Six billion people may be at risk of dengue fever by the end of the century

A new study takes into account the great threat of dengue fever that is spreading alarmingly in various parts of the world. According to the research, which appeared in Nature Microbiology, the relevant virus could be a source of real risk for more than 6 billion people by the end of this century. Specifically, 20% of the world’s population could contract the virus in 2080 in the most terrible, but also the most pessimistic, hypothesis.

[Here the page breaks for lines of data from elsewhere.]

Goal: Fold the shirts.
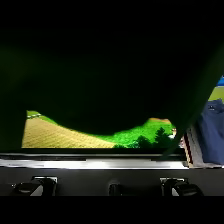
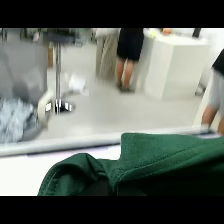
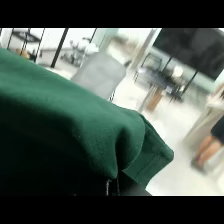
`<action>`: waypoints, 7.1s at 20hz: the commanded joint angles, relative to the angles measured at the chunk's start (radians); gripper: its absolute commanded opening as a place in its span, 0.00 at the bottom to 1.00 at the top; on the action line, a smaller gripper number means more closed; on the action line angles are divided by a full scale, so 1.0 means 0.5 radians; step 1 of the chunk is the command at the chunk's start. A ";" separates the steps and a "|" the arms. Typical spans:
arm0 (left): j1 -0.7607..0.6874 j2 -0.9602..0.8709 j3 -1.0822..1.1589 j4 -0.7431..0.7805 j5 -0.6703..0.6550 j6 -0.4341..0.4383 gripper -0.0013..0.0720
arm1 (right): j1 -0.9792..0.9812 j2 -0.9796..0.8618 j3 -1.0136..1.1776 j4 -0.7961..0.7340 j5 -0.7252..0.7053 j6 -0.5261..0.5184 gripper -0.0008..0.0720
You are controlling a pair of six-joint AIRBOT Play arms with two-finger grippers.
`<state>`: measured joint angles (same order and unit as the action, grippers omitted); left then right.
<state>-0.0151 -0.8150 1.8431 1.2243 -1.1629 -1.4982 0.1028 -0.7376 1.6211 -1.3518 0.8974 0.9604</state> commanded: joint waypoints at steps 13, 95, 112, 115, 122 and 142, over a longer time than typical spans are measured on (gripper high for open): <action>0.003 -1.643 -0.885 0.064 0.111 -0.040 0.05 | 0.001 -2.108 0.004 0.723 0.098 0.076 0.08; 0.724 -1.337 -0.684 -0.002 -0.331 0.081 0.82 | -0.433 -1.692 0.053 0.204 0.770 0.298 0.85; 1.030 -1.451 -1.630 -0.126 -0.130 0.433 0.61 | -0.511 -1.662 -0.363 0.182 1.392 0.008 0.76; 0.986 -1.497 -1.630 -0.209 -0.108 0.449 0.56 | -0.510 -1.662 -0.372 0.162 1.431 0.008 0.76; 0.937 -1.492 -1.629 -0.207 -0.097 0.471 0.05 | -0.510 -1.347 -1.199 0.386 1.117 0.007 0.82; 0.936 -1.164 -1.552 -0.355 -0.324 0.522 0.05 | -0.195 -1.276 -1.697 0.992 0.635 -0.095 0.07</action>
<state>0.4534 -1.4445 1.0420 1.0992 -1.2877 -1.2316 -0.0147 -1.3930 0.7120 -0.8551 1.1610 0.9367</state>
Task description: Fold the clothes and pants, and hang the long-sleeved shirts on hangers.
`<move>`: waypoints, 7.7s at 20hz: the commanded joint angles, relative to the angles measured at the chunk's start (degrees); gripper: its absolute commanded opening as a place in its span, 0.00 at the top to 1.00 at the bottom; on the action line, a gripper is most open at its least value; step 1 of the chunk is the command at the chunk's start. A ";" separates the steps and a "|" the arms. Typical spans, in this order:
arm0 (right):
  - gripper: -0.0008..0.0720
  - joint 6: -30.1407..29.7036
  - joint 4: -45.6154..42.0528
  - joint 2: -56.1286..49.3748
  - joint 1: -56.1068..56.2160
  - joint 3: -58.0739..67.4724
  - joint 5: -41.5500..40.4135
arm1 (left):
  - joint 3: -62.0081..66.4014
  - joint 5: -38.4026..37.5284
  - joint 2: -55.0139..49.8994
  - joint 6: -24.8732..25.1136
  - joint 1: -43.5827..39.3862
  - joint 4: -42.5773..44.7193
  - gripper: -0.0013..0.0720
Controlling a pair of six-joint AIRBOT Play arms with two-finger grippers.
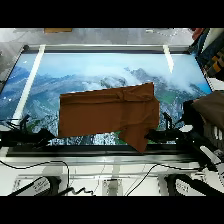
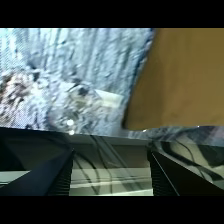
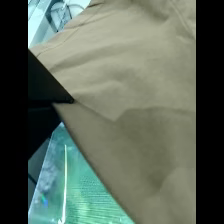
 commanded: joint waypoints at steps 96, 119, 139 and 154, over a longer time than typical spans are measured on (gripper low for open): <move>0.98 23.06 -8.87 -39.93 45.35 67.63 -25.14 | 52.96 -5.66 -3.80 3.37 -20.83 -14.23 0.97; 0.97 22.99 -22.38 -30.56 17.77 74.16 7.21 | 52.41 29.46 -24.65 3.43 -55.98 -21.57 0.97; 0.20 4.92 8.50 -44.94 8.13 73.16 10.69 | 52.41 23.76 -23.50 3.19 -51.65 -20.35 0.02; 0.14 19.80 4.04 -51.12 16.61 73.61 12.83 | 52.41 22.69 -23.54 3.17 -51.71 -20.37 0.02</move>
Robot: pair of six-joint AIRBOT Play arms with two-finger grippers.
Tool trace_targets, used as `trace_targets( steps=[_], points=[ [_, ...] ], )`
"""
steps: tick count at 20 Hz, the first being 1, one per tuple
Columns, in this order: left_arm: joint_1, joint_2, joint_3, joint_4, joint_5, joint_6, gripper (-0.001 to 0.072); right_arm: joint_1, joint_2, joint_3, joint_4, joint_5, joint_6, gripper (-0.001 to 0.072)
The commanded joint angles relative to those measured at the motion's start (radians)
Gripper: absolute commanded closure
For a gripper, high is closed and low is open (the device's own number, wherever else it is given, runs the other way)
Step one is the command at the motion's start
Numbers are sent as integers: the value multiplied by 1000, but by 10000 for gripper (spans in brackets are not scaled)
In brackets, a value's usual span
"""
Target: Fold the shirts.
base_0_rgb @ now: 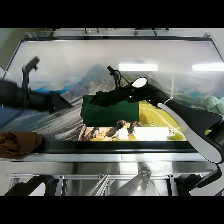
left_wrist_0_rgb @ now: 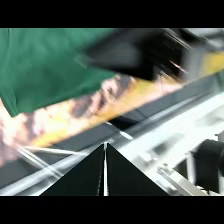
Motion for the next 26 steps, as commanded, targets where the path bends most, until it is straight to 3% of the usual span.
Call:
trace_targets(
  steps=[1, 4, 7, 9, 10, 11, 14, 20, 26],
  points=[
    [23, 199, -216, -116, -26, 39, 683, -45, -10, 0, 10, 113, 1, 446],
    [23, 318, -265, -116, -13, 39, 683, -219, 82, -2, -94, 280, 97, 482],
    [23, 411, -298, -116, 9, 38, 683, -373, 227, -41, -465, 310, 292, 484],
    [23, 436, -299, -116, 38, 35, 683, -454, 307, -112, -735, 284, 476, 470],
    [23, 440, -299, -117, 40, 34, 683, -485, 324, -151, -815, 274, 551, 298],
    [23, 439, -299, -118, 36, 34, 683, -511, 327, -194, -824, 264, 561, -8],
    [23, 439, -299, -128, 5, 34, 683, -519, 283, -297, -718, 198, 490, 9],
    [23, 439, -299, -129, 36, -12, 683, -470, 84, -319, -264, 182, 205, 9],
    [23, 439, -299, -129, 47, -28, 683, -418, 14, -318, -43, 154, 64, 20]
  ],
)
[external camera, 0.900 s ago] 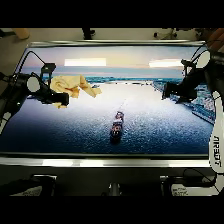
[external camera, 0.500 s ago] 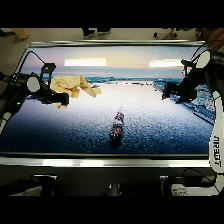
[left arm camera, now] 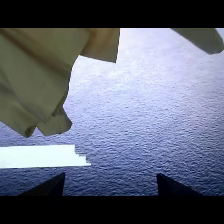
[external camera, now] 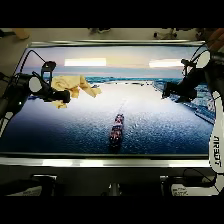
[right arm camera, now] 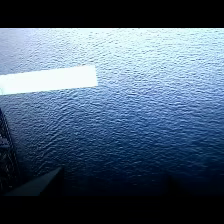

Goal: Fold the shirts.

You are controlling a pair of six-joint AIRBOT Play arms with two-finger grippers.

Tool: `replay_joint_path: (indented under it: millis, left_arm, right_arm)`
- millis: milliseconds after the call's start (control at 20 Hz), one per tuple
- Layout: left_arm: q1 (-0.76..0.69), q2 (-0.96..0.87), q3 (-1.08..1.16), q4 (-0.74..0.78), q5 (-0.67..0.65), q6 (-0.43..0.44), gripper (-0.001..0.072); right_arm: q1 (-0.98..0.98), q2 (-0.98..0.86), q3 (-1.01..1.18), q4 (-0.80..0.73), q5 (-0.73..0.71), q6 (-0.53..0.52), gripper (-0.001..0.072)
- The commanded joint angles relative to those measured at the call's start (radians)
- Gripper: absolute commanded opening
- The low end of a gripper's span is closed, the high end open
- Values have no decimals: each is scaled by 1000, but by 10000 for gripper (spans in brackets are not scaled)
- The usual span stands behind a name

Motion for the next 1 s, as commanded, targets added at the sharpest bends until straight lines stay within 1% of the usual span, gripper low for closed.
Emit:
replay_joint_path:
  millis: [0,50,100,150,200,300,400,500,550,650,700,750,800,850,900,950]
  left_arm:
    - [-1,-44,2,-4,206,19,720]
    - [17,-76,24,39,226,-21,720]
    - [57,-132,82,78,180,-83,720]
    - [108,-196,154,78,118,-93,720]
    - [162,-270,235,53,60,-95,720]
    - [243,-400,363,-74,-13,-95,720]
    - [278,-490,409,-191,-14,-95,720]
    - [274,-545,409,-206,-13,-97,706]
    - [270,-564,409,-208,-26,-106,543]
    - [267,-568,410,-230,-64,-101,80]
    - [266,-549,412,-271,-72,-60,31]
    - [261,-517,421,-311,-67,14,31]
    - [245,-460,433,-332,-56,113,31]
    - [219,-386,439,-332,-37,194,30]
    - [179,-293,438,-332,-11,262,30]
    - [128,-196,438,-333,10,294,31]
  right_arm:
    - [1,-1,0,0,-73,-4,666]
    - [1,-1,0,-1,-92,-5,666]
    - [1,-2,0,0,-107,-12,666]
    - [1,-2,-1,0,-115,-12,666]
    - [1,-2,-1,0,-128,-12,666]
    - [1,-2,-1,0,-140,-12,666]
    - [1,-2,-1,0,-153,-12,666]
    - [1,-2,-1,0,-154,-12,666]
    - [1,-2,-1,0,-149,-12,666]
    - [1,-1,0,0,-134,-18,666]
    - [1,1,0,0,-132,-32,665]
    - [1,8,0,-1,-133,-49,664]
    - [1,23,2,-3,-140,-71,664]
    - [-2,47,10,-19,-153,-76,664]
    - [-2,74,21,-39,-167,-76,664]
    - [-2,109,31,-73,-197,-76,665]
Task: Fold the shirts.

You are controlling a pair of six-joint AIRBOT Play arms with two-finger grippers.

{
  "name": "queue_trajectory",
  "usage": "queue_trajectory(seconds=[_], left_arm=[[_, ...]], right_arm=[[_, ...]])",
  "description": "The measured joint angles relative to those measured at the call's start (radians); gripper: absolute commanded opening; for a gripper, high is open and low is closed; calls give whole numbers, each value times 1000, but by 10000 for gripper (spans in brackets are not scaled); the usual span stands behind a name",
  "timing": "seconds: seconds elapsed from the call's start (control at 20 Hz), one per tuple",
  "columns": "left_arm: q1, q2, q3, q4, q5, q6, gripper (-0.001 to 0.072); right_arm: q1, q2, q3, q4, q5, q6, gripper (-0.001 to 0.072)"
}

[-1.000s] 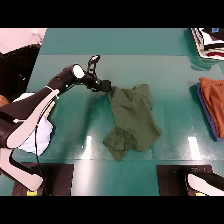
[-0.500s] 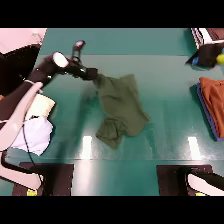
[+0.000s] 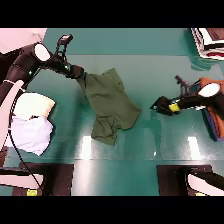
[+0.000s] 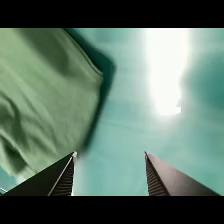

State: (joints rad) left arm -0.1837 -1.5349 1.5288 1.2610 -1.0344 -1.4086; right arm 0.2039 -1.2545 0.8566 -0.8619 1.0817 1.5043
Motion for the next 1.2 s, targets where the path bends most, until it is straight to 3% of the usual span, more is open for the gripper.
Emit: queue_trajectory(seconds=[0.2,0.4,0.65,0.9,1.2], left_arm=[[2,3,-2,7,-8,2,30],[2,4,-2,11,-13,3,29],[2,91,7,26,-11,3,28],[2,343,90,68,-5,9,28],[1,624,206,61,-2,12,28]], right_arm=[[96,-147,17,91,-108,-35,426],[177,-283,129,120,-143,-47,12],[187,-301,289,82,-118,-72,13],[72,-85,539,-55,61,-79,13],[-67,164,857,-105,190,-78,12]])
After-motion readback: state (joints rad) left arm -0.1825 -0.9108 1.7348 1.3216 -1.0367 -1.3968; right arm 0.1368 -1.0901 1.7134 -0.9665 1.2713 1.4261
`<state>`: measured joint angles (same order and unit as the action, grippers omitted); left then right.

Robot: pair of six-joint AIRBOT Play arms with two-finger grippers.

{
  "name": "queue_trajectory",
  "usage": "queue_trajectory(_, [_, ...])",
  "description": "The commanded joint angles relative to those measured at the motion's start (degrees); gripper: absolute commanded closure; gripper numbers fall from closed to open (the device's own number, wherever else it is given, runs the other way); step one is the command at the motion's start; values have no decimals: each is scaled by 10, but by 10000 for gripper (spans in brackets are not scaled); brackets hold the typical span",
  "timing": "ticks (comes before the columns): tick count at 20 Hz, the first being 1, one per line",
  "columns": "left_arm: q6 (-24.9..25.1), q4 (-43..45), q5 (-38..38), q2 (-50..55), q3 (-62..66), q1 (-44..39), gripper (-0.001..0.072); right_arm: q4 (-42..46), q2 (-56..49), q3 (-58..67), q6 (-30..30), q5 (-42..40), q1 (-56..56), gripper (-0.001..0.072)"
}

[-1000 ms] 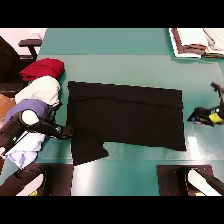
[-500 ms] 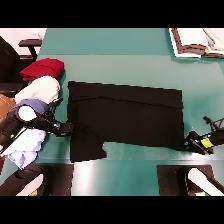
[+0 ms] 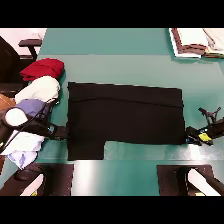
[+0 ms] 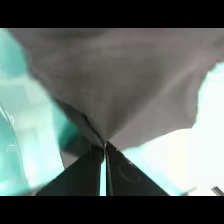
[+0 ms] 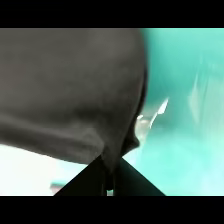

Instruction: Fold the shirts.

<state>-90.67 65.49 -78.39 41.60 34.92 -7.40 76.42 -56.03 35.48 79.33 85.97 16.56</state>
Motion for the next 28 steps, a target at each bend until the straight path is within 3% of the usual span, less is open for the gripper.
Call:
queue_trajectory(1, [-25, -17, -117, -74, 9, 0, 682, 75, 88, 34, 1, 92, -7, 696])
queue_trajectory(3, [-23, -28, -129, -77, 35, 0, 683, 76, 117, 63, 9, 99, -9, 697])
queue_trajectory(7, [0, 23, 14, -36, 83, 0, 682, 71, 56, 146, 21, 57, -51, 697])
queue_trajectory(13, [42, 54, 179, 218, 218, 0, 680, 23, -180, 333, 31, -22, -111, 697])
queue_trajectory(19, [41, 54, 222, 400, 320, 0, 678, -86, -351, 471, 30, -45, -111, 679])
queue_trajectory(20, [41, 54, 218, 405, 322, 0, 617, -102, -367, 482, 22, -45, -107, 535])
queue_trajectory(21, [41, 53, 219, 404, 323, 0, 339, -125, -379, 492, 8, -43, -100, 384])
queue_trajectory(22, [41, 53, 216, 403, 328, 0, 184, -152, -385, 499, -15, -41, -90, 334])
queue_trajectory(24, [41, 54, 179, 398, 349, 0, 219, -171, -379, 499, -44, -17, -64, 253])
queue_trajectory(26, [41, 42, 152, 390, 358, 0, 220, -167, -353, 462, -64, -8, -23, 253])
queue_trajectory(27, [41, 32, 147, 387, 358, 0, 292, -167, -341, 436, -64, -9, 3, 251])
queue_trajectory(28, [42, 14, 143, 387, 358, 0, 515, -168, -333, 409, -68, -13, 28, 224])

The areas where the spread could increase, and in a fairly massive way, are the southeastern United States, the coastal areas of China and Japan and the internal regions of Australia. These results were obtained by a research group that analyzed in particular data on climate change, urbanization and the planet’s resources to understand the indirect spread of the virus.

In any case, the major changes, at the level of spread, are expected in those areas where dengue fever is already a very real danger and where the disease can be defined as endemic. There is talk of various areas of the African continent, in particular the regions of the Sahel and southern Africa. Surprisingly, the data analyzed does not show a future greater spread of the disease in Europe compared to other areas further away from Africa and less subject to illegal immigration from the latter.

In fact, climate change will contribute to the expansion of dengue, as Oliver Brady, assistant to the London School of Hygiene & Tropical Medicine and one of the authors of the study, points out, but other important factors will also be the increase of the human population and urbanization in tropical areas. All these factors will allow mosquitoes to spread and thrive and therefore the virus it carries will do the same.